Butterfield Hiking Trail – 1/1/16

Pre-Trip planning:

I really wanted to wow my neighbor & new hiking buddy with a phenomenal meal on his first night so, of course, I went with fillets.   Picked up a couple of 7-8 oz. fillets, a cluster of asparagus, a packet of mushroom brown gravy and a packet of instant skin-on red potatoes.

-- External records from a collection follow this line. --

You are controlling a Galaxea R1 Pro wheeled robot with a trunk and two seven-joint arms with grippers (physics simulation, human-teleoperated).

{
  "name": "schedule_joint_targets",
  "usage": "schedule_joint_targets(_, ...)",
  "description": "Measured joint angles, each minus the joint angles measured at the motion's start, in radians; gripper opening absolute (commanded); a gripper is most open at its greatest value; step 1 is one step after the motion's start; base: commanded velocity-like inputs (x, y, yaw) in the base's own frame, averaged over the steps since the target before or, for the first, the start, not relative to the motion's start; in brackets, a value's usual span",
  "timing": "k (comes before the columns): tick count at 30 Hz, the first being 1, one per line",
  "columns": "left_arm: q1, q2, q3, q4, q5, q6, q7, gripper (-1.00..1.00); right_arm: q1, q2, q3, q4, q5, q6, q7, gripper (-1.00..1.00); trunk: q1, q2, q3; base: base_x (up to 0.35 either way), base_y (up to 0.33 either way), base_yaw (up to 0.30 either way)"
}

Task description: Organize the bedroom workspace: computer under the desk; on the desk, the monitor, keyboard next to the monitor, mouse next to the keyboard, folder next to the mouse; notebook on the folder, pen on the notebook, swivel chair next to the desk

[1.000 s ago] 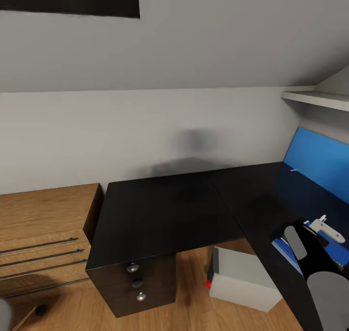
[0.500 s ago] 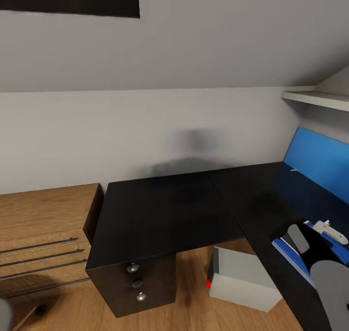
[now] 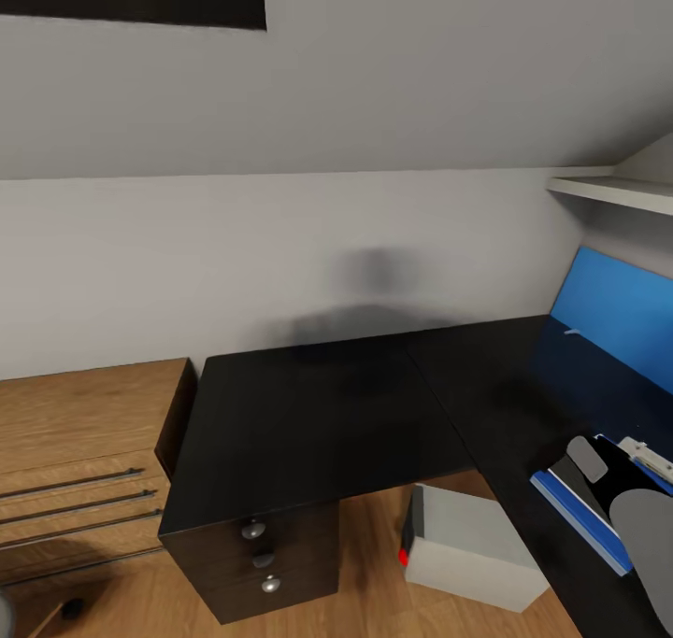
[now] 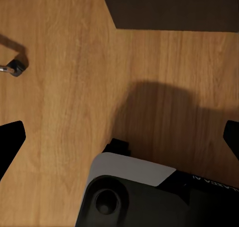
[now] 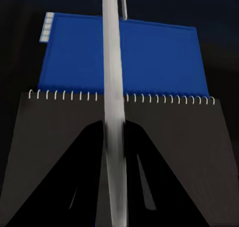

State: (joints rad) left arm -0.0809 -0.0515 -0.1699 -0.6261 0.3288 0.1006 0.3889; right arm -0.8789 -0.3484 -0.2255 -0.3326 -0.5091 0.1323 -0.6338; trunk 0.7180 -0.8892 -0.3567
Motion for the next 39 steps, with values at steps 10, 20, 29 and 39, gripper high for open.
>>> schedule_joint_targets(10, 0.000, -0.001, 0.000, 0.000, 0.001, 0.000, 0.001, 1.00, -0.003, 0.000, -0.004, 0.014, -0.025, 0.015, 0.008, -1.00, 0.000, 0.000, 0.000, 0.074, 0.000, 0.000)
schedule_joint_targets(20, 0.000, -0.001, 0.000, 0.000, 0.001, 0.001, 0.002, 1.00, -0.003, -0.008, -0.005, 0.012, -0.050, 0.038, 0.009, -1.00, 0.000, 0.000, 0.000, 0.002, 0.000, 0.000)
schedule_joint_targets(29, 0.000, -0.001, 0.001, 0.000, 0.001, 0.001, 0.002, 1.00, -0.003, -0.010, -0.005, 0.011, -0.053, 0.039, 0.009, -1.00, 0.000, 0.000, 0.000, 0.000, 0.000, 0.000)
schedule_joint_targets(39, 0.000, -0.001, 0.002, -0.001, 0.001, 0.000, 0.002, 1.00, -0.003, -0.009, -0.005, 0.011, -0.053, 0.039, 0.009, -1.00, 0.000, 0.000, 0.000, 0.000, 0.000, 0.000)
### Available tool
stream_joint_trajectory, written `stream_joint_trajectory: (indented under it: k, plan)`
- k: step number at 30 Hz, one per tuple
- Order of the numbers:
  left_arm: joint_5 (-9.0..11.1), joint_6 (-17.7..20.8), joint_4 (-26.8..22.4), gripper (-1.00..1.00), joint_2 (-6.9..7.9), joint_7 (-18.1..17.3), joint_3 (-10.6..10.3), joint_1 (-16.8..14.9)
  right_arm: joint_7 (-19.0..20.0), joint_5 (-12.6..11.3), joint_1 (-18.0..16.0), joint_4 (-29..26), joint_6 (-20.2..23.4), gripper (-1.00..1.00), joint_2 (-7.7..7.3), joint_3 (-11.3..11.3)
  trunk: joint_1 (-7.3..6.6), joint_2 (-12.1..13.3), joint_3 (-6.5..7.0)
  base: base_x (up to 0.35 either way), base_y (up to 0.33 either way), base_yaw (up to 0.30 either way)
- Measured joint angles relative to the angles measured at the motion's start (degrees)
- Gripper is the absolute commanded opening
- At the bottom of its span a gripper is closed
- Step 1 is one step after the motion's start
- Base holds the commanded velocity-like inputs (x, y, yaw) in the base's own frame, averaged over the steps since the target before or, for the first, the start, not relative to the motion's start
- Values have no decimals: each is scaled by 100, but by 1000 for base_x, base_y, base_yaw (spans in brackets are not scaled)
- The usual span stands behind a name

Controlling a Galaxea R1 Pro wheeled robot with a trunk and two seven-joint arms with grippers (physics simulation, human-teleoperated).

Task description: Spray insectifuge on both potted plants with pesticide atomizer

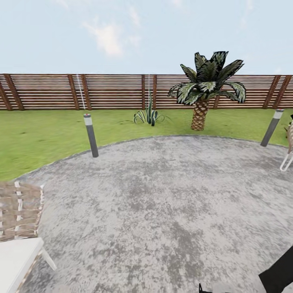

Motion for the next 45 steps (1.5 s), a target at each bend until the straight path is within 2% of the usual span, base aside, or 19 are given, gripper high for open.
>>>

The night before, I put the meat in the fridge.   I put a stick of butter, about a cup of shredded cheddar cheese, and a few tablespoons of bacon grease in the freezer.   Also froze four water-based cooler inserts.  I use an insulated kids’ lunch box to carry ingredients that need to stay cool.  Freezing some of the ingredients the night before helps keep things nice and cool even on warm days.

New additions to the kit:

On my last hike, my cheap tin cup finally gave up the ghost.   I’ve purchased an Olicamp Hard Anodized Space Saver Mug and a hunter’s orange Sea to Summit X-Mug.   The X-mug collapses to fit perfectly as an insulating lid for the Olicamp mug.   I wrapped the Olicamp mug  in orange 550 para-cord with a little loop on the side in case I wanted to hang it from something.   I left the bottom unwrapped so that I could put it on a low heat to warm up.

 

I also bought a Rothco Molle Water Bottle Pouch to hold one of my Nalgene water bottles.   I finally got tired of reusing old sports drink bottles – mostly due to the small mouth.   Just can’t beat a wide-mouthed Nalgene.   The pouch on the outside is a perfect fit for two Polar Pure bottles, a cigarette lighter, and my Leatherman Skeletool.   It would also easily fit my camera, a candy bar, and one bottle of Polar Pure if I wanted to use it as a quick summit/off-trail exploration kit.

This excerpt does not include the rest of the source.